"Hipócrates" médicos con fronteras
Más de un millón de espectadores en Francia, Mejor Película del reciente My French Film Festival o 7 nominaciones a los Premios César. Son tan solo algunos de los múltiples logros que llevan a "Hipócrates", una locuaz comedia social sobre la crisis sanitaria europea que hoy se estrena en nuestras salas, a erigirse en uno de los grandes bombazos del cine francés (y probablemente de nuestra taquilla) reciente.
¿De qué va?
Benjamin es un joven destinado a ser un gran doctor, pero su primera experiencia en el hospital donde trabaja su padre no sale como pensaba. En ella se tendrá que enfrentar a sus propios límites, a los de sus pacientes, familiares y el resto del equipo.
¿Quién está detrás?
Thomas Lilti estudió medicina por tradición familiar pero, tras diez años de ejercicio de esta profesión, surgió en él la pasión por el cine y su nueva vocación acabó por eclipsar a la anterior. Durante un tiempo compaginó ambas ocupaciones, realizando cortometrajes al tiempo que prestaba servicio en el hospital y este conflicto le llevó a mantener cierta distancia respecto a los dos oficios. "Hipócrates", su segundo largometraje, es una película sobre su experiencia.
¿Quién sale?
El emergente y siempre irresistible Vincent Lacoste (a quien descubrimos a las órdenes de Riad Satouff en "The French Kissers", de Julie Delpy en "El Skylab" o como un Daft Punk al servicio de Mia Hansen-Love en "Eden") el merecedor del César al Mejor Actor Secundario, Reda Kateb y el prestigioso Jacques Gamblin, son sus médicos de cabecera.
¿Qué es?
"Anatomía de Hospital", pero a día de hoy
¿Qué ofrece?
"La cosa está jodida". Es, sin duda, una de las frases más repetidas hoy día, sea la que sea, la profesión a la que uno se dedica. Sin embargo, hay ámbitos en que los recortes son especialmente sangrantes, y la sanidad es uno de ellos, cuando en realidad debería ser el primero en salvarse de la quema. A nadie le huele nada bien que se cierren quirófanos, se colapsen servicios de Urgencias, los pacientes no dispongan de cama para hacer noche o se despidan profesionales.

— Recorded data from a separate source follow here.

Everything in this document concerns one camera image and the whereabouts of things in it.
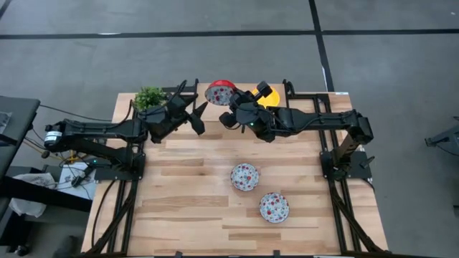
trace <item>wooden table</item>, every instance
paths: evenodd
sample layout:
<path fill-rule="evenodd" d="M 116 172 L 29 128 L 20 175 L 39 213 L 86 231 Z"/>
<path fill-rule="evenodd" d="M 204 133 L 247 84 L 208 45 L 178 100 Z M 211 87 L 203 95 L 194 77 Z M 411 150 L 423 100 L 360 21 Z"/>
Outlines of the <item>wooden table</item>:
<path fill-rule="evenodd" d="M 198 85 L 197 105 L 205 101 L 208 85 Z M 255 86 L 237 84 L 241 90 Z M 283 85 L 271 87 L 280 93 L 279 106 L 285 106 Z M 329 97 L 333 112 L 351 109 L 347 94 L 331 92 Z M 133 93 L 118 95 L 114 122 L 123 119 L 133 98 Z M 310 100 L 290 100 L 290 107 L 314 112 Z M 138 187 L 128 254 L 174 255 L 181 251 L 185 255 L 269 255 L 274 249 L 281 254 L 339 254 L 328 184 L 318 157 L 318 132 L 265 143 L 250 130 L 244 134 L 226 130 L 218 122 L 225 111 L 227 107 L 208 105 L 202 116 L 206 132 L 201 136 L 188 123 L 162 144 L 147 142 L 146 170 Z M 339 140 L 345 135 L 344 131 L 338 132 Z M 119 140 L 109 142 L 113 147 L 124 144 Z M 244 162 L 260 172 L 257 188 L 249 192 L 235 189 L 230 182 L 232 168 Z M 90 248 L 95 212 L 108 184 L 97 186 L 82 251 Z M 376 244 L 386 249 L 372 189 L 358 179 L 348 180 L 348 184 L 357 221 Z M 102 206 L 96 238 L 112 220 L 117 190 L 115 183 Z M 283 223 L 268 223 L 260 215 L 260 199 L 269 192 L 280 192 L 289 201 L 290 216 Z M 348 249 L 352 250 L 344 217 L 343 222 Z M 123 222 L 120 225 L 115 250 L 120 249 Z"/>

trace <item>green plant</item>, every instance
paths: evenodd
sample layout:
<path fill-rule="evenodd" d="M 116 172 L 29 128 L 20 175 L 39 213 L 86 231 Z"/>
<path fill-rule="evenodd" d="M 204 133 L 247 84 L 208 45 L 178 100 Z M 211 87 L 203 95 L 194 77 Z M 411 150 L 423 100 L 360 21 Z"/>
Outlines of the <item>green plant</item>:
<path fill-rule="evenodd" d="M 166 93 L 161 88 L 157 87 L 142 87 L 141 91 L 136 94 L 134 105 L 139 110 L 146 110 L 155 105 L 164 104 L 166 101 Z"/>

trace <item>white bag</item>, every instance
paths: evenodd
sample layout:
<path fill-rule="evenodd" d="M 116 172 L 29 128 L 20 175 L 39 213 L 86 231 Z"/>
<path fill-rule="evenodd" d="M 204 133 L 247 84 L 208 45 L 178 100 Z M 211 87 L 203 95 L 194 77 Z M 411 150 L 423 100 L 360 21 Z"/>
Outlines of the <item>white bag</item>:
<path fill-rule="evenodd" d="M 27 183 L 33 183 L 38 186 L 45 186 L 50 189 L 56 188 L 56 182 L 50 173 L 27 173 L 13 177 L 15 179 L 23 180 Z M 46 209 L 45 204 L 37 203 L 35 201 L 26 201 L 22 199 L 12 198 L 9 202 L 11 208 L 18 215 L 27 214 L 38 218 Z"/>

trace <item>concrete floor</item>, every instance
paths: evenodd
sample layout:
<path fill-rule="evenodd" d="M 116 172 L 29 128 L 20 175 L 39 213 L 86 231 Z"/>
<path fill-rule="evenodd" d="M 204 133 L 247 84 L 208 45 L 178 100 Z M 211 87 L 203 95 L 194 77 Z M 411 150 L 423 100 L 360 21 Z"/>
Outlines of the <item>concrete floor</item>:
<path fill-rule="evenodd" d="M 322 29 L 459 27 L 456 1 L 320 0 L 317 8 Z M 0 34 L 312 28 L 308 2 L 300 0 L 13 0 L 0 20 Z M 457 123 L 452 116 L 459 115 L 459 34 L 324 40 L 336 91 L 350 92 L 374 130 L 366 150 L 377 157 L 372 171 L 389 248 L 456 257 L 459 160 L 426 148 L 424 138 Z M 0 57 L 0 94 L 37 97 L 99 118 L 111 117 L 119 92 L 172 87 L 195 77 L 202 82 L 287 78 L 298 91 L 325 90 L 314 36 L 0 40 Z M 64 117 L 39 109 L 35 126 L 42 130 Z M 14 161 L 44 163 L 49 161 L 26 146 Z M 54 236 L 82 236 L 84 226 L 41 225 L 32 257 L 49 257 Z"/>

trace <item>red bowl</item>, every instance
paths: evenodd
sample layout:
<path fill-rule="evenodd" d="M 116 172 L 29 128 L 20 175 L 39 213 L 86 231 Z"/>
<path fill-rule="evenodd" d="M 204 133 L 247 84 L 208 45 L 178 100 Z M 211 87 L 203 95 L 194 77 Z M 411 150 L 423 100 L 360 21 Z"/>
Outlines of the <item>red bowl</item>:
<path fill-rule="evenodd" d="M 229 80 L 216 80 L 209 85 L 204 93 L 207 101 L 214 105 L 230 105 L 230 98 L 236 90 L 236 85 Z"/>

Y claro, luego pasa lo que pasa: psicópatas escabechando al personal sanitario, fantasmas vagando por los pasillos, burocracia post-soviética, jefes con cara de George C. Scott…un día cualquiera en un hospital, un día cualquiera en "Hipócrates", vamos. Porque es precisamente aquí donde nos lleva el segundo film de Thomas Lilti, aunque presentando en este caso la gran novedad de hacerlo bajo el registro de una inspirada y elocuente comedia negra, y no bajo la panfletaria denuncia que ateniéndonos a su trillada carta de presentación, cabría esperar.

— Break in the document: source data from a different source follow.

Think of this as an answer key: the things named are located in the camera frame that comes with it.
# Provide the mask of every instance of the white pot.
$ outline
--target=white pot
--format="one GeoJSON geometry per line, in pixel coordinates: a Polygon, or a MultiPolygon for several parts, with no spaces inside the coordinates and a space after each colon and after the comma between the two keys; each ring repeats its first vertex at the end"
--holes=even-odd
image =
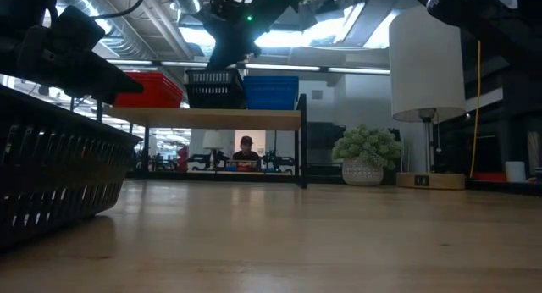
{"type": "Polygon", "coordinates": [[[348,185],[378,186],[384,178],[384,170],[354,159],[345,160],[342,163],[342,178],[348,185]]]}

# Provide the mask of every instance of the black cable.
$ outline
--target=black cable
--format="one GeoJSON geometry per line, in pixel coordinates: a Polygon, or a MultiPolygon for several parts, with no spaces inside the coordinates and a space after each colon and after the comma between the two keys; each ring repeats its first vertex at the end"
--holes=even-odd
{"type": "Polygon", "coordinates": [[[49,15],[51,16],[51,25],[57,21],[58,19],[58,11],[57,11],[57,8],[56,6],[49,6],[47,8],[47,10],[49,11],[49,15]]]}
{"type": "Polygon", "coordinates": [[[111,19],[111,18],[122,17],[122,16],[130,14],[131,12],[136,10],[142,3],[143,3],[143,0],[137,0],[137,2],[134,4],[134,6],[128,8],[126,10],[123,10],[121,12],[118,12],[118,13],[115,13],[115,14],[100,14],[98,16],[93,16],[91,18],[93,18],[93,19],[111,19]]]}
{"type": "Polygon", "coordinates": [[[81,98],[81,99],[77,102],[77,104],[74,106],[74,110],[77,109],[77,107],[79,107],[79,105],[80,105],[85,99],[87,99],[89,96],[90,96],[90,95],[85,95],[83,98],[81,98]]]}

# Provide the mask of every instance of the blue bin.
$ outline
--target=blue bin
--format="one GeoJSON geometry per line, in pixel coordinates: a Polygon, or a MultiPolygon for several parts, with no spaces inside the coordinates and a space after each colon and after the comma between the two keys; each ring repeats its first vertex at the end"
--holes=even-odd
{"type": "Polygon", "coordinates": [[[294,110],[299,96],[297,76],[246,76],[246,104],[252,110],[294,110]]]}

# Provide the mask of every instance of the shelf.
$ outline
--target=shelf
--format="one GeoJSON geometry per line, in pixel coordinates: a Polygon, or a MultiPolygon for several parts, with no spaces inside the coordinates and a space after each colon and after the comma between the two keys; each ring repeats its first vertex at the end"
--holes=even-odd
{"type": "Polygon", "coordinates": [[[104,108],[103,113],[150,128],[299,130],[300,111],[104,108]]]}
{"type": "Polygon", "coordinates": [[[292,174],[288,173],[264,173],[264,172],[257,172],[257,171],[211,171],[211,170],[188,170],[189,174],[241,174],[241,175],[278,175],[278,176],[292,176],[292,174]]]}

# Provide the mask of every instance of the black bin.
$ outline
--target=black bin
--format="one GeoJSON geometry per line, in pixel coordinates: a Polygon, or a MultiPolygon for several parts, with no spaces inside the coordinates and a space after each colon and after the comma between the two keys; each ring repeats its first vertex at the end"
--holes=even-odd
{"type": "Polygon", "coordinates": [[[111,208],[139,137],[0,85],[0,249],[111,208]]]}
{"type": "Polygon", "coordinates": [[[187,70],[190,108],[245,109],[243,81],[237,69],[187,70]]]}

"Hipócrates" esta protagonizada por un joven residente que acabará siendo un médico famoso. Está convencido. Y sin embargo, las primeras prácticas que hace en el servicio de su padre como médico residente, no son lo que esperaba. Ya se sabe, la práctica es más dura que la teoría, más aún cuando uno se encuentra con una responsabilidad abrumadora para la que no dispone de los mínimos medios necesarios (además de la experiencia necesaria) para hacerle frente. Conflicto en el que la genial, cachonda y vigorosa "Hipócrates" se detiene a base de momentos cómicos que se siente tan conmovedores como trascendentales, tan significativos como definitivamente creíbles y reales. Son médicos con fronteras al servicio de una inteligente película destinada a romperlas. Ojalá así sea también en la vida real. Al menos, ya tenemos quien sienta precedente, y con una sonrisa de oreja a oreja, además de con audaz conciencia. Difícil misión la suya que sin embargo, con creces la ve cumplida. Al fin, algo que celebrar.